Initial design for strong encryption in RavenDB 4.0
The previous post generated some great discussion, and we have done a bit of research in the meantime about what is going to be required in order to provide strong encryption support in RavenDB.
Note: I’m still no encryption expert. I’m basing a lot of what I have here on reading libsodium code and docs.
The same design goals that we had before still hold. We want to encrypt the data at the page level, but it looks like it is going to be impossible to just encrypt the whole page. The reason behind that is that encryption is actual a pure mathematical operation, and given the same input text and the same key, it is always going to generate the same value. Using that, you can create certain attacks on the data by exploiting the sameness of the data, even if you don’t actually know what it is.
In order to prevent that, you would use an initialization vector or nonce (seems to be pretty similar, with the details about them being relevant only with regards to the randomness requirements they have). At any rate, while I initially hoped that I can just use a fixed value per page, that is a big “nope, don’t do that”. So we need some place to store that information.
Another thing that I run into is the problem with modifying the encrypted text in order to generate data that can be successfully decrypted but is different from the original plain text. A nice example of that can be seen here (see the section: How to Attack Unauthenticated Encryption). So we probably want to have that as well.
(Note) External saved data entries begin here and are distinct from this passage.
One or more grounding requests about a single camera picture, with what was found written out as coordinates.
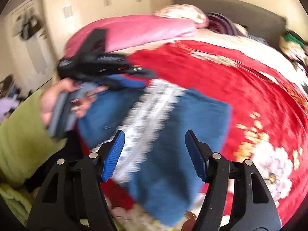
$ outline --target striped cloth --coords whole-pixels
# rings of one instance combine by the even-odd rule
[[[243,36],[234,23],[224,15],[219,13],[208,13],[207,17],[210,21],[208,29],[211,31],[232,36]]]

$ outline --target green sleeve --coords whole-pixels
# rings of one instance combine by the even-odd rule
[[[66,143],[47,135],[40,117],[42,92],[36,91],[0,125],[0,181],[14,188],[23,185]]]

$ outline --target white flower pattern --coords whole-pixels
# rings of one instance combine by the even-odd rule
[[[251,160],[259,170],[278,207],[279,200],[286,198],[292,187],[289,176],[293,171],[293,163],[289,160],[287,152],[283,147],[274,149],[269,142],[262,141],[256,145]],[[229,180],[228,190],[233,193],[234,180]]]

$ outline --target metal screw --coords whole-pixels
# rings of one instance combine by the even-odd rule
[[[60,158],[59,160],[57,160],[58,165],[62,165],[64,162],[65,160],[63,158]]]
[[[92,152],[91,154],[89,154],[89,157],[94,159],[94,158],[98,157],[98,153]]]
[[[213,153],[212,156],[214,159],[217,159],[217,160],[221,158],[221,155],[219,153]]]
[[[251,166],[253,163],[252,163],[252,161],[251,160],[245,160],[245,163],[246,163],[246,165],[248,165],[248,166]]]

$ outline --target gray headboard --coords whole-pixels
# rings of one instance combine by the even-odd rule
[[[279,36],[285,31],[286,19],[256,5],[238,0],[172,0],[173,4],[191,4],[205,14],[217,12],[232,22],[248,27],[250,35],[264,38],[279,49]]]

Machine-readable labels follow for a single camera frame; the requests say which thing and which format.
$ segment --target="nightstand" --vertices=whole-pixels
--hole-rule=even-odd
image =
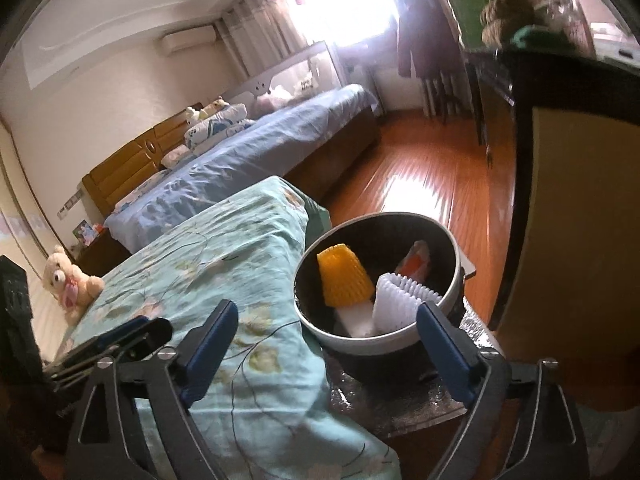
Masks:
[[[82,250],[76,265],[89,276],[102,277],[130,256],[119,241],[111,238],[109,230],[103,229],[91,245]]]

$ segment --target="bed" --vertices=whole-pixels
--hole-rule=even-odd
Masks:
[[[291,78],[291,71],[327,66],[326,91],[294,107],[269,114],[252,127],[183,161],[125,210],[114,206],[159,171],[162,157],[184,142],[186,113],[156,125],[93,168],[82,179],[106,217],[111,236],[131,253],[162,233],[272,174],[283,176],[317,201],[355,159],[380,136],[374,98],[358,85],[342,86],[332,51],[316,43],[283,63],[226,92],[228,102],[255,99]]]
[[[321,351],[294,310],[296,265],[329,228],[325,209],[279,177],[267,178],[109,272],[106,288],[65,346],[141,314],[171,320],[177,344],[219,300],[231,299],[240,313],[236,338],[207,395],[191,409],[226,475],[399,479],[393,450],[328,411]],[[141,404],[140,410],[154,462],[161,477],[170,478],[150,409]]]

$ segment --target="blue bedsheet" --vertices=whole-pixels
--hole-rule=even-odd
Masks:
[[[374,103],[362,86],[348,85],[269,114],[182,163],[104,225],[133,254],[233,193],[268,176],[284,176]]]
[[[191,409],[227,476],[397,480],[395,452],[329,411],[321,351],[296,315],[296,266],[329,228],[325,209],[282,179],[268,178],[109,272],[66,348],[141,314],[171,320],[175,345],[229,298],[238,305],[238,332],[207,395]],[[171,478],[150,409],[140,409],[160,478]]]

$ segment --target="air conditioner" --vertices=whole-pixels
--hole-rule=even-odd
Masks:
[[[207,25],[206,27],[190,28],[189,30],[167,34],[160,40],[160,45],[162,46],[162,51],[169,55],[177,50],[204,43],[213,43],[214,41],[216,41],[216,31],[212,25]]]

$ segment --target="wooden headboard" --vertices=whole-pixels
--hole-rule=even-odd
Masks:
[[[202,104],[192,108],[200,110]],[[188,128],[183,110],[130,140],[87,173],[82,184],[100,212],[110,215],[119,200],[157,173],[160,160],[184,142]]]

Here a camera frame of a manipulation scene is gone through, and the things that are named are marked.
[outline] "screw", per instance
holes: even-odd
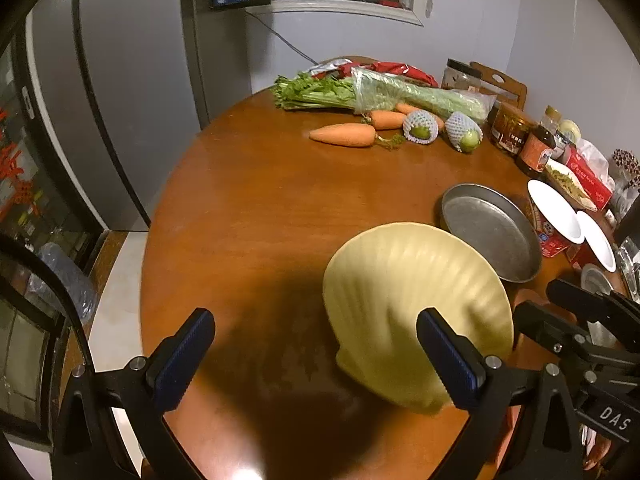
[[[71,375],[75,378],[81,377],[82,374],[84,374],[84,365],[78,365],[71,371]]]
[[[587,370],[584,373],[584,380],[587,381],[589,384],[593,384],[595,381],[598,380],[598,376],[595,374],[595,372],[592,372],[591,370]]]
[[[492,370],[497,370],[498,368],[500,368],[502,366],[502,361],[500,361],[500,358],[495,356],[495,355],[488,355],[484,359],[484,362]]]
[[[558,368],[558,366],[553,363],[549,363],[547,366],[545,366],[545,370],[546,370],[546,373],[548,373],[553,377],[555,377],[560,373],[560,368]]]
[[[129,368],[132,370],[138,371],[142,370],[146,365],[146,358],[144,357],[134,357],[131,361],[129,361]]]

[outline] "window sill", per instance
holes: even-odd
[[[342,12],[422,26],[420,19],[411,10],[353,0],[277,0],[270,5],[247,7],[245,10],[254,15],[272,12]]]

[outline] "floor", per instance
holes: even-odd
[[[105,247],[100,252],[119,250],[113,267],[108,265],[108,278],[98,303],[93,323],[90,325],[89,347],[94,358],[96,371],[123,368],[132,357],[142,355],[140,334],[140,277],[142,258],[145,252],[146,232],[131,232],[122,237],[112,247]],[[67,351],[65,367],[74,365],[73,345]],[[138,472],[142,465],[142,452],[131,429],[124,410],[113,410],[129,455]],[[27,447],[14,446],[20,460],[34,480],[50,480],[51,469],[49,455]]]

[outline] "black lid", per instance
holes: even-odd
[[[473,77],[477,77],[478,79],[482,79],[482,72],[480,72],[477,68],[473,68],[466,63],[462,63],[461,61],[456,61],[455,59],[449,58],[447,61],[447,66],[452,68],[453,70],[458,70],[458,72],[464,72]]]

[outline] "green fruit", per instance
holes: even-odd
[[[471,153],[480,144],[480,135],[476,130],[469,130],[460,139],[460,150],[464,153]]]
[[[431,137],[431,132],[426,126],[414,126],[411,128],[411,134],[416,139],[427,140]]]

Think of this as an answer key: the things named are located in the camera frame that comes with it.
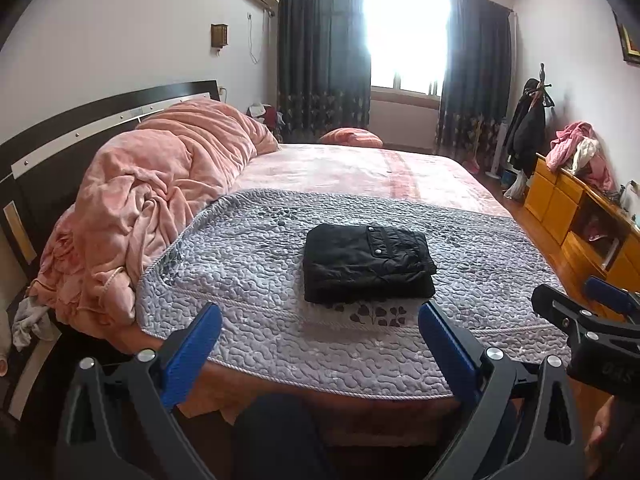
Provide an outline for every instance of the black jacket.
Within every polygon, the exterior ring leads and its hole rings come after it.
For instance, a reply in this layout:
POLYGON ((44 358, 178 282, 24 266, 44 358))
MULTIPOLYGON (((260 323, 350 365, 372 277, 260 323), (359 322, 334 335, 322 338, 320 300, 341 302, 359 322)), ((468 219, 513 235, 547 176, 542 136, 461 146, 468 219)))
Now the black jacket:
POLYGON ((536 169, 536 153, 544 150, 546 143, 545 104, 552 101, 545 92, 545 98, 536 102, 529 110, 532 96, 529 90, 538 85, 537 79, 529 79, 524 93, 518 102, 507 133, 507 154, 516 170, 522 170, 531 176, 536 169))
POLYGON ((422 233, 379 225, 320 224, 306 235, 305 299, 351 303, 430 298, 436 265, 422 233))

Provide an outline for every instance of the electrical wire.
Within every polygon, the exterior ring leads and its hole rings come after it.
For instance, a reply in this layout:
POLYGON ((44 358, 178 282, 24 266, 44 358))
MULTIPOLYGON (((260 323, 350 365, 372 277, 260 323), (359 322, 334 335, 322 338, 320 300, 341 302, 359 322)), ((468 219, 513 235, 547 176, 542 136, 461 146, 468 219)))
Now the electrical wire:
MULTIPOLYGON (((266 9, 262 11, 262 41, 264 42, 264 22, 268 24, 271 23, 271 19, 264 19, 264 15, 266 13, 266 9)), ((258 53, 258 57, 254 56, 254 28, 253 28, 253 20, 251 18, 251 14, 247 13, 247 19, 249 20, 249 56, 251 57, 251 61, 254 65, 260 63, 262 59, 262 46, 264 43, 260 44, 260 52, 258 53)))

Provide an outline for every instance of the headboard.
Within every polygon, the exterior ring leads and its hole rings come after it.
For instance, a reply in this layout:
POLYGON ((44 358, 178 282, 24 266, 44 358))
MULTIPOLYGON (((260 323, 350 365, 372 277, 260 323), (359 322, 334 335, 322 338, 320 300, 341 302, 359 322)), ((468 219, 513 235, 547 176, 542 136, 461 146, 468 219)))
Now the headboard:
POLYGON ((28 279, 53 226, 76 200, 95 152, 149 115, 196 97, 220 100, 216 81, 107 97, 42 121, 0 144, 0 227, 28 279))

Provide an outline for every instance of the person's hand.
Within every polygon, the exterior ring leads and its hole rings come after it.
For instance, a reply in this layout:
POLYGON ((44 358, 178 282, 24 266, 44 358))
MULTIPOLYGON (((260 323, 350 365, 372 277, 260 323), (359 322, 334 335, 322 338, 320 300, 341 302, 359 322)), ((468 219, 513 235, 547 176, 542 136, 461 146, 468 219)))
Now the person's hand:
POLYGON ((587 466, 587 478, 590 478, 602 464, 602 450, 600 444, 609 430, 609 424, 611 422, 611 407, 613 406, 614 397, 609 397, 609 400, 604 403, 596 417, 593 420, 593 429, 591 430, 591 436, 587 442, 587 446, 584 448, 584 455, 587 466))

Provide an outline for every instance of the blue gripper pad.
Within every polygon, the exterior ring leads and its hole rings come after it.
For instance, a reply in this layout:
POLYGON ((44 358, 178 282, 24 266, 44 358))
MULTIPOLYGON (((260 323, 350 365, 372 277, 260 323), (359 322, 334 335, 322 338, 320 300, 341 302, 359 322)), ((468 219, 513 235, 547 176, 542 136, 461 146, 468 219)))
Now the blue gripper pad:
POLYGON ((475 406, 480 399, 476 367, 428 302, 420 308, 418 327, 453 395, 463 404, 475 406))
POLYGON ((590 300, 597 301, 619 314, 631 314, 634 309, 628 292, 609 285, 601 279, 591 276, 584 283, 584 295, 590 300))
POLYGON ((162 370, 160 399, 166 409, 185 401, 221 329, 222 314, 213 303, 206 305, 191 321, 184 340, 162 370))

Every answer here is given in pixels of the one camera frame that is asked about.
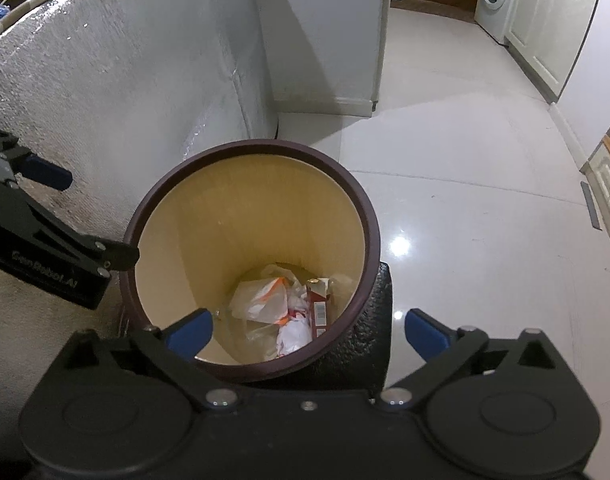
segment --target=white tile floor
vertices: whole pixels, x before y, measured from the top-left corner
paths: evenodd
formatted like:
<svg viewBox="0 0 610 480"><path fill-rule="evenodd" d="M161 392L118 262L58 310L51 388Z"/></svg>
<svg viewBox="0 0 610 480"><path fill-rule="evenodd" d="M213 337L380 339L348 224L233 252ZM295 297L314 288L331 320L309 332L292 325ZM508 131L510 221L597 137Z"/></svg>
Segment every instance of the white tile floor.
<svg viewBox="0 0 610 480"><path fill-rule="evenodd" d="M280 138L338 160L376 209L394 283L388 383L423 364L410 308L497 337L541 327L599 407L588 472L610 480L610 240L507 51L477 25L391 9L374 117L282 114Z"/></svg>

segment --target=cabinet door
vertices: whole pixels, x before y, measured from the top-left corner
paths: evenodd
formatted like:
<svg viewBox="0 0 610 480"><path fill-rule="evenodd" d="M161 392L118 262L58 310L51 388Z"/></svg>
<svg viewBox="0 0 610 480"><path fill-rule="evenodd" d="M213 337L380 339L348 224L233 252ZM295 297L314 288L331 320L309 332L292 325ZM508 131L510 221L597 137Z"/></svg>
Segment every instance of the cabinet door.
<svg viewBox="0 0 610 480"><path fill-rule="evenodd" d="M596 0L545 0L542 26L528 62L556 95L572 70Z"/></svg>
<svg viewBox="0 0 610 480"><path fill-rule="evenodd" d="M512 45L525 57L530 53L534 38L536 14L542 12L542 0L518 0L508 39Z"/></svg>

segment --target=brown rim
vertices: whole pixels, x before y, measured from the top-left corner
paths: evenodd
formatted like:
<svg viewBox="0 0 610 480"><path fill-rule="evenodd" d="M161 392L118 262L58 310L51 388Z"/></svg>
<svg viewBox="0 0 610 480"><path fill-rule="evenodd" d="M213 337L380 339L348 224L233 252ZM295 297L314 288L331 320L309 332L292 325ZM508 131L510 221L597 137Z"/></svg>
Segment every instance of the brown rim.
<svg viewBox="0 0 610 480"><path fill-rule="evenodd" d="M295 158L318 168L334 179L354 203L362 222L365 235L365 261L356 293L347 305L347 308L322 336L314 339L304 348L279 359L249 365L217 365L204 361L196 361L200 368L214 376L237 383L278 377L288 372L299 370L325 354L331 345L346 330L349 330L358 319L376 282L378 264L380 262L378 220L365 190L349 171L332 158L307 146L286 140L254 139L230 142L229 144L223 144L195 155L179 164L160 179L151 191L147 193L146 197L144 197L136 209L130 225L127 227L124 241L129 244L138 244L143 229L156 206L175 186L188 176L201 168L225 158L254 154L281 155ZM149 324L149 319L140 303L136 290L134 269L120 273L120 291L134 327L142 328Z"/></svg>

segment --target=white label
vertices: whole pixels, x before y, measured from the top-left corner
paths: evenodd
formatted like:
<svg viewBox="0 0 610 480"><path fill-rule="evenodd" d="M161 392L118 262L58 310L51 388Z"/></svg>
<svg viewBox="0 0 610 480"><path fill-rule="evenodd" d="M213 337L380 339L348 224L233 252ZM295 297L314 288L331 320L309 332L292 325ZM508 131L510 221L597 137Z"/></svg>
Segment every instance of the white label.
<svg viewBox="0 0 610 480"><path fill-rule="evenodd" d="M314 302L314 324L316 326L327 326L327 307L325 301Z"/></svg>

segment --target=metal bolt
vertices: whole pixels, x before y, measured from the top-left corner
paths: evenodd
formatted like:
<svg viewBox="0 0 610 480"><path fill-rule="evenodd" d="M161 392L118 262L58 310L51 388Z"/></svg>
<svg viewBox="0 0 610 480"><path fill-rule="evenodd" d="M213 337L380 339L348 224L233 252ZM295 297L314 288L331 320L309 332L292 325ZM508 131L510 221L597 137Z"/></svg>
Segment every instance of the metal bolt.
<svg viewBox="0 0 610 480"><path fill-rule="evenodd" d="M382 392L380 398L390 406L403 406L412 400L412 393L404 388L390 388Z"/></svg>
<svg viewBox="0 0 610 480"><path fill-rule="evenodd" d="M212 406L224 408L225 406L232 406L238 400L238 396L234 390L228 388L218 388L217 390L211 390L207 392L205 396L207 402Z"/></svg>
<svg viewBox="0 0 610 480"><path fill-rule="evenodd" d="M300 407L306 412L313 412L318 405L313 400L303 400L300 403Z"/></svg>
This is not possible with the current Voron format. Luckily, one of the reasons we built Voron is so we can get it to do what we want. Here is what a Voron page will look after this change:
Voron page: 8 KB in size, 64 bytes header +-------------------------------------------------------------------------+ |Page # 64 bits|Page metadata up to 288 bits |mac 128 bits| nonce 96 bits| +-------------------------------------------------------------------------+ | | | Encrypted page information | | | | 8,128 bytes | | | | | +-------------------------------------------------------------------------+
The idea is that when we need to encrypt a page, we’ll do the following:
- First time we need to encrypt the page, we’ll generate a random nonce. Each time that we encrypt the page, we’ll increment the nonce.
- We’ll encrypt the page information and put it in the page data section
- As well as encrypting the data, we’ll also sign both it and the rest of the page header, and place that in the mac field.
The idea is that modifying either the encrypted information or the page metadata will generate an error because the tampering will be detected.
This is pretty much it as far as the design of the actual data encryption goes. But there is more to it.
Voron uses a memory mapped file to store the information (actually, several, with pretty complex interactions, but it doesn’t matter right now). That means that if we want to decrypt the data, we probably shouldn’t be doing that on the memory mapped file memory. Instead, each transaction is going to set aside some memory of its own, and when it needs to access a page, it will be decrypted from the mmap file into that transaction private copy. During the transaction run, the information will be available in plain text mode for that transaction. When the transaction is over, that memory is going to be zeroed. Note that transactions RavenDB tend to be fairly short term affairs. Because of that, each read transaction is going to get a small buffer to work with and if there are more pages accessed than allowed, it will replace the least recently used page with another one.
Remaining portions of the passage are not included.